The problem: Whenever a line below includes the word "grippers", copy that line.

+++ Stored data

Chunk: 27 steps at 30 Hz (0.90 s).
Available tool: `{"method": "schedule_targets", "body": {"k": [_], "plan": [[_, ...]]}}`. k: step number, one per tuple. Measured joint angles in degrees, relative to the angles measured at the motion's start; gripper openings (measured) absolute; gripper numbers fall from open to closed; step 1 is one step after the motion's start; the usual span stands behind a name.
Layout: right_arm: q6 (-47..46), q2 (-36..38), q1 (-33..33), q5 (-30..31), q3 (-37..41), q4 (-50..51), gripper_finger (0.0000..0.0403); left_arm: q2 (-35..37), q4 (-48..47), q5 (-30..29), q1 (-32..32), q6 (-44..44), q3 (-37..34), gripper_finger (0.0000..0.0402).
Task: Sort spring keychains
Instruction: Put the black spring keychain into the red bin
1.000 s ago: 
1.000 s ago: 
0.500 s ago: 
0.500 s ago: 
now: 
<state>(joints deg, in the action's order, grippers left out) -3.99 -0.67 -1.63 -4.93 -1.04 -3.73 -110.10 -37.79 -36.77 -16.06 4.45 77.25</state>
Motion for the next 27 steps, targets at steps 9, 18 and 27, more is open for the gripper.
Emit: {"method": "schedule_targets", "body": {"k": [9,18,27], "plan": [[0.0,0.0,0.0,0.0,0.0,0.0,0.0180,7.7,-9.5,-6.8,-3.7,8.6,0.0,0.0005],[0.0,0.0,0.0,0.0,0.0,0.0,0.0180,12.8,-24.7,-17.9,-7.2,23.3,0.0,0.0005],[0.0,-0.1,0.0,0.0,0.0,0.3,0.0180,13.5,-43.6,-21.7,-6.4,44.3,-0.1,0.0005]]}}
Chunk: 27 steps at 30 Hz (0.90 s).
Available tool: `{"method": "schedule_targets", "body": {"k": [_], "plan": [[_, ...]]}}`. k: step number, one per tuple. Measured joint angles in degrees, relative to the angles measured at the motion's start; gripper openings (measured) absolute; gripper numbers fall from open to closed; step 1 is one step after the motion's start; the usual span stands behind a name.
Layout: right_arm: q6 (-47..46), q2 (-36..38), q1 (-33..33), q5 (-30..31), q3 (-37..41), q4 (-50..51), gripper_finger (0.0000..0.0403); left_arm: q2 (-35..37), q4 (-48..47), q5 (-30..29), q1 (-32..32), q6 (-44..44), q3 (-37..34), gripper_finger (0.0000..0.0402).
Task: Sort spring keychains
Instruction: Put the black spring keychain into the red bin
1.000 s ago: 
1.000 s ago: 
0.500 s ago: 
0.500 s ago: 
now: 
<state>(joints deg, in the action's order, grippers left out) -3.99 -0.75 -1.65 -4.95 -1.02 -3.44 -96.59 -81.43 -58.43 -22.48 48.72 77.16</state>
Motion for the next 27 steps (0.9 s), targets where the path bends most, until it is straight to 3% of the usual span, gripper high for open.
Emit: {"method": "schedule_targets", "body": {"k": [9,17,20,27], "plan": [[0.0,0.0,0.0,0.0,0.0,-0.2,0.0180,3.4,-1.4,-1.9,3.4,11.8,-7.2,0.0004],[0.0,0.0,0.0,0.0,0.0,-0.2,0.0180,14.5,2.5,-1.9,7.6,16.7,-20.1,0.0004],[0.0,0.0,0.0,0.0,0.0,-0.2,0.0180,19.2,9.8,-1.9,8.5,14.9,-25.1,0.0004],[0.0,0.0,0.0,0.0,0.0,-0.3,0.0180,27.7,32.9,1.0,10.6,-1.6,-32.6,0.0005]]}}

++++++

Answer for this exercise:
<state>(joints deg, in the action's order, grippers left out) -3.99 -0.67 -1.63 -4.93 -1.04 -3.73 -110.10 -37.79 -36.77 -16.06 4.45 77.25</state>
<state>(joints deg, in the action's order, grippers left out) -3.99 -0.75 -1.65 -4.95 -1.02 -3.44 -96.59 -81.43 -58.43 -22.48 48.72 77.16</state>

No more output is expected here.